Emerging growth company ☒
If an emerging growth company, indicate by check mark if the registrant has elected not to use the extended transition period for complying with any new or revised financial accounting standards provided pursuant to Section 13(a) of the Exchange Act. ☒
Item 2.02. Results of Operations and Financial Condition.
On August 4, 2022, Jounce Therapeutics, Inc., a Delaware corporation (the “Company”), issued a press release announcing financial results for the quarter ended June 30, 2022. A copy of the press release is being furnished as Exhibit 99.1 to this Current Report on Form 8-K.
The information contained in Item 2.02 in this Current Report on Form 8-K (including Exhibit 99.1) shall not be deemed “filed” for purposes of Section 18 of the Securities Exchange Act of 1934 (the “Exchange Act”) or otherwise subject to the liabilities of that section, nor shall it be deemed incorporated by reference in any filing under the Securities Act of 1933 or the Exchange Act, except as expressly set forth by specific reference in such a filing.
Item 5.02. Departure of Directors or Certain Officers; Election of Directors; Appointment of Certain Officers; Compensatory Arrangements of Certain Officers.
Appointment of Hugh Cole as Chief Operating Officer
On August 4, 2022, the Company announced that Hugh Cole, the Company's Chief Business Officer and Head of Corporate Development, was promoted to Chief Operating Officer, effective August 1, 2022.
Mr. Cole, age 57, served as the Company's Chief Business Officer and Head of Corporate Development from August 2017 until his promotion to Chief Operating Officer. Previously, Mr. Cole served as Chief Business Officer for ARIAD Pharmaceuticals, Inc., an oncology company, from March 2014 to June 2017.

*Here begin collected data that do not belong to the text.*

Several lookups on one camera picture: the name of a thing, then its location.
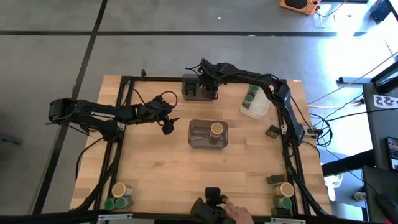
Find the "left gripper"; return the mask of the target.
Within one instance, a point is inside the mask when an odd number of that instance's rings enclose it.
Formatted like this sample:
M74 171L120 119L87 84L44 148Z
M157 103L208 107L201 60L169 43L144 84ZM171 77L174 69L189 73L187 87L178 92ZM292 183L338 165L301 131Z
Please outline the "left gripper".
M174 122L180 119L169 119L169 113L172 112L173 108L174 106L166 102L162 96L157 95L151 101L148 101L139 107L138 115L143 120L166 121L162 126L162 132L165 135L168 135L174 130Z

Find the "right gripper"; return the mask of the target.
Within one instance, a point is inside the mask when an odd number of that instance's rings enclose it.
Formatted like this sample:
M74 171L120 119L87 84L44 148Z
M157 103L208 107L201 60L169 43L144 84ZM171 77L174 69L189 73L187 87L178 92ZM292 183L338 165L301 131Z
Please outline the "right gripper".
M203 91L208 91L208 97L211 100L218 99L218 86L222 84L220 78L220 69L222 65L222 63L212 64L207 59L203 58L198 68L198 72L200 73L198 75L200 88Z

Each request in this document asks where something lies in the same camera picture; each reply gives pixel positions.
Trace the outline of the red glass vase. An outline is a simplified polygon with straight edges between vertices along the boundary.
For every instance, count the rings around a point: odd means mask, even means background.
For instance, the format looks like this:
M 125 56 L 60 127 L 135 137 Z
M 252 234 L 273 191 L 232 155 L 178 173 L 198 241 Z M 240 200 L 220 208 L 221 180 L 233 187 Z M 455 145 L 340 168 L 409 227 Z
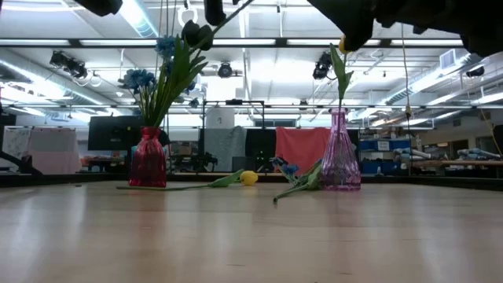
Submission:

In connection with Mr. Cole's appointment to Chief Operating Officer, his annual base salary was increased from $458,700 to $475,000. His target bonus remains at 40% of his annual base salary, as in effect at the end of the Company's fiscal year. Except for the changes noted above, the terms of his employment agreement with the Company, dated July 24, 2017 and previously filed as Exhibit 10.8 to the Company's Annual Report on Form 10-K filed with the Securities and Exchange Commission on March 8, 2018 (the "Employment Agreement"), remain in full force and effect. Mr. Cole is entitled to participate in the Company's employee benefit programs generally available to employees of the Company. Additionally, in connection with his promotion, Mr. Cole received (i) an option to purchase 40,000 shares of the Company's common stock, par value $0.001 per share, with an exercise price equal to the closing price of the Company's common stock on the Nasdaq Global Select Market on August 1, 2022, which option will vest in equal quarterly installments during the 16 quarters following August 1, 2022, and (ii) an award of 20,000 restricted stock units ("RSUs"), which RSUs will vest in equal annual installments on July 1, 2023, 2024 and 2025. The vesting of each award is subject to Mr. Cole's continued service as an employee of the Company or any of its subsidiaries
If Mr. Cole's employment is terminated by us for any reason other than for cause, death or disability (as defined in the Employment Agreement), subject to the execution and effectiveness of a separation agreement and release, he will be entitled to receive (i) an amount equal to nine months of base salary, payable in substantially equal installments over nine months following the date of termination, and (ii) if Mr. Cole is participating in our group health plan immediately prior to his termination, a monthly cash payment until the earlier of nine months following termination or the end of Mr. Cole's COBRA health continuation period in an amount equal to the amount of the monthly employer contribution that we would have made to provide health insurance to Mr. Cole had he remained employed with us. In lieu of the payments and benefits described above, in the event that Mr. Cole's employment is terminated by us for any reason other than cause, death or disability or Mr. Cole resigns for "good reason" (as defined in the Employment Agreement), in either case within 12 months following a "sale event" (as defined in the Employment Agreement), subject to the execution and effectiveness of a separation agreement and release, he will be entitled to receive (i) a lump sum cash payment equal to the sum of (A) 12 months of his then-current base salary (or his base salary in effect immediately prior to the sale event, if higher) plus (B) his target bonus, (ii) if Mr. Cole is participating in our group health plan immediately prior to his termination, a lump sum cash payment in an amount equal to the amount of the monthly employer contribution that we would have made to provide health insurance to him had he remained employed with us for 12 months following his date of termination and (iii) full acceleration of all time-based equity awards held by Mr. Cole.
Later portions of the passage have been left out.